> TASK PROMPT:
From the first line of the data below through the line holding "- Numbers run", write out each line exactly as it stands.

# # #

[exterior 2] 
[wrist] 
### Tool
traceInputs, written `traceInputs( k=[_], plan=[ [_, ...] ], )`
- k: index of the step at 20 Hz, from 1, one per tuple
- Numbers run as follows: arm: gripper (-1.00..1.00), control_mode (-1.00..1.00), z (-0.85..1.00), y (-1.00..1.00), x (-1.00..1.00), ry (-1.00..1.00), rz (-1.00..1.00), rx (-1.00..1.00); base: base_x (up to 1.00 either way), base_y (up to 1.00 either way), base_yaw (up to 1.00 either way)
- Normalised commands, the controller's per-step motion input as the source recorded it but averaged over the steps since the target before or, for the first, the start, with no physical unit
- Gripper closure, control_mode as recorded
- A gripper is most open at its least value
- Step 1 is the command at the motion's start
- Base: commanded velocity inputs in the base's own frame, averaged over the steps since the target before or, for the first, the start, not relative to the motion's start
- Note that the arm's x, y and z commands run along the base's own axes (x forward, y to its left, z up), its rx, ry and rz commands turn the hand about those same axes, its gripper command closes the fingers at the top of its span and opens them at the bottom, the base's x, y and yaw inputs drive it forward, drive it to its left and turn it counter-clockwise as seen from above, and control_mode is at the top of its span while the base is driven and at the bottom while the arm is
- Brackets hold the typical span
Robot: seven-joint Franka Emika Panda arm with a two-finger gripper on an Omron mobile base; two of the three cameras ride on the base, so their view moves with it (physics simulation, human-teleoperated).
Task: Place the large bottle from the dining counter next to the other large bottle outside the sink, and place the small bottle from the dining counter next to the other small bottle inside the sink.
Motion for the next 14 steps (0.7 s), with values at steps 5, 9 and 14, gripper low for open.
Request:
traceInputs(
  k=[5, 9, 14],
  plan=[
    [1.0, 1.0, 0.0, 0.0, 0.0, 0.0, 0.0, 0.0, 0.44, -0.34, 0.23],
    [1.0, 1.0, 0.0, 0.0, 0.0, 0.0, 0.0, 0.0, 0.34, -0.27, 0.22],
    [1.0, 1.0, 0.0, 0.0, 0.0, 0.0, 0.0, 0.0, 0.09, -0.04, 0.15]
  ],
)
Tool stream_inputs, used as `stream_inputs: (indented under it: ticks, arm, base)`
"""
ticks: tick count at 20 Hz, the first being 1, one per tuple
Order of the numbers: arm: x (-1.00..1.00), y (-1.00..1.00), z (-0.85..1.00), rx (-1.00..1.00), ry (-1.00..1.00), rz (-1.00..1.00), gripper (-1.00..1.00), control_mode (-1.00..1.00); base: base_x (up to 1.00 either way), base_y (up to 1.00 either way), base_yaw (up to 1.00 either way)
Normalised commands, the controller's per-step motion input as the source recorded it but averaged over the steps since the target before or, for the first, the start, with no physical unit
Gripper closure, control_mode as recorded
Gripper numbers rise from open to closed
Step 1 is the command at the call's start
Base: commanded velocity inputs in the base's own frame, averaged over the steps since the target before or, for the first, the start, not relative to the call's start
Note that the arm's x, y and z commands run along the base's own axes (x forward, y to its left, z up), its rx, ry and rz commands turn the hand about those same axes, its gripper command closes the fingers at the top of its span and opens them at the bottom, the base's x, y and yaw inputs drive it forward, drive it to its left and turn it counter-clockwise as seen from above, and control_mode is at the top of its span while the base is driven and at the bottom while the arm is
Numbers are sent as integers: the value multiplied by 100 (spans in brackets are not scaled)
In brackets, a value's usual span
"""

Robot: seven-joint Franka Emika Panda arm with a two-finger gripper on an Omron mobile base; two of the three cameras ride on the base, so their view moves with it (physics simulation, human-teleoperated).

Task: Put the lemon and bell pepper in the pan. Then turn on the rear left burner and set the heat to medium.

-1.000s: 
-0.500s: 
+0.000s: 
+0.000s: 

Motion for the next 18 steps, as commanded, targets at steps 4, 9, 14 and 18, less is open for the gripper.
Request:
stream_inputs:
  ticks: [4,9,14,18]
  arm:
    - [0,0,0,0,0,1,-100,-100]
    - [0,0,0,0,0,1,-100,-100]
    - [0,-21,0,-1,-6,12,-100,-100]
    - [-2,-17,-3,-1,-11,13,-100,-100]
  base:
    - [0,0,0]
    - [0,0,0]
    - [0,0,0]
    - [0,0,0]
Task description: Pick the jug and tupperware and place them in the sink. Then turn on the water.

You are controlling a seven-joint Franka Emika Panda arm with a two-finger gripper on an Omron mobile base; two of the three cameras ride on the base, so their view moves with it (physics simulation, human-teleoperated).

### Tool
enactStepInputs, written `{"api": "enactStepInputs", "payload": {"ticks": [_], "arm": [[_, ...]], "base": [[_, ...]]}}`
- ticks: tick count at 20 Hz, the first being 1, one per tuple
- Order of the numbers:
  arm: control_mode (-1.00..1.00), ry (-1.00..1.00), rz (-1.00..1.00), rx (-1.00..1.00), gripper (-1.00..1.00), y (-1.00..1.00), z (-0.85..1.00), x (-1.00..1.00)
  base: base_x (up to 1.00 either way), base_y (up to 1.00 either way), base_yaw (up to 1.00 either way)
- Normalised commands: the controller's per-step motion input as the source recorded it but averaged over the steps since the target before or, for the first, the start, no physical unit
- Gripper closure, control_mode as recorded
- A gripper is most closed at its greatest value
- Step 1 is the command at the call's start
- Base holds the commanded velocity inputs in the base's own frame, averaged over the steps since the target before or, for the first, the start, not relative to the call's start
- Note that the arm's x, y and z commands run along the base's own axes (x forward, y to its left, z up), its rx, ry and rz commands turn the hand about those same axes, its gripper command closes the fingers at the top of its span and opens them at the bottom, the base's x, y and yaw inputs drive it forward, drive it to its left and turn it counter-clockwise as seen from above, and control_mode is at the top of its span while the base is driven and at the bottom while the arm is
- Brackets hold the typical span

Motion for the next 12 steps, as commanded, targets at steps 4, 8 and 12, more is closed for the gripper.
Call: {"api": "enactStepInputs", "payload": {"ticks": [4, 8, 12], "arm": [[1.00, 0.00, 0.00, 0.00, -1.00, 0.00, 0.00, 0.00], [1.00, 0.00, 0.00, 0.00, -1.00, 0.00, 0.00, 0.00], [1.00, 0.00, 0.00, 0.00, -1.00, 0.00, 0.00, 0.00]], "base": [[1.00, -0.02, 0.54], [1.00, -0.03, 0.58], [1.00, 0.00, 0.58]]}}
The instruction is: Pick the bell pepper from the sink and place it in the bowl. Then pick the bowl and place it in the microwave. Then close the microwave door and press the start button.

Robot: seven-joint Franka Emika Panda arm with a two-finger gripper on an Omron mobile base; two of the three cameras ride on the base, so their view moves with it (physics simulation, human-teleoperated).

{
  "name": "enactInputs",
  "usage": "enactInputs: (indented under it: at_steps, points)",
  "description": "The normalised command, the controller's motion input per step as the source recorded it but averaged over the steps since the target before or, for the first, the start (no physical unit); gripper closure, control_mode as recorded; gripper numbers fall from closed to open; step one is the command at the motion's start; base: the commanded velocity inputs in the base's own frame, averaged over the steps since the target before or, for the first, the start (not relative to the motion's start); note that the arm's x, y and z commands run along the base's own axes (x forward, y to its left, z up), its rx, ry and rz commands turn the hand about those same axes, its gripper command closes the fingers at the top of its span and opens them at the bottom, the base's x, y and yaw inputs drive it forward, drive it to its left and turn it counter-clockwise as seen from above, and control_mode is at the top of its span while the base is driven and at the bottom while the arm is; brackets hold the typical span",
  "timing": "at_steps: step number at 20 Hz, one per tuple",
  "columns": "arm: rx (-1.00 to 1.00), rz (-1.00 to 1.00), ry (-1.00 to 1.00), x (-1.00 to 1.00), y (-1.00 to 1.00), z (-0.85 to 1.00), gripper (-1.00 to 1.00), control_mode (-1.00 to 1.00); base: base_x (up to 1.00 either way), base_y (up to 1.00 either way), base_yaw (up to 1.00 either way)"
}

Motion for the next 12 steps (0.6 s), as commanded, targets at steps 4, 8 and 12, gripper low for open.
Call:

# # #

> TASK RESPONSE:
[exterior 2] 
[wrist] 
### Tool
traceInputs, written `traceInputs( k=[_], plan=[ [_, ...] ], )`
- k: index of the step at 20 Hz, from 1, one per tuple
- Numbers run as follows: arm: gripper (-1.00..1.00), control_mode (-1.00..1.00), z (-0.85..1.00), y (-1.00..1.00), x (-1.00..1.00), ry (-1.00..1.00), rz (-1.00..1.00), rx (-1.00..1.00); base: base_x (up to 1.00 either way), base_y (up to 1.00 either way), base_yaw (up to 1.00 either way)

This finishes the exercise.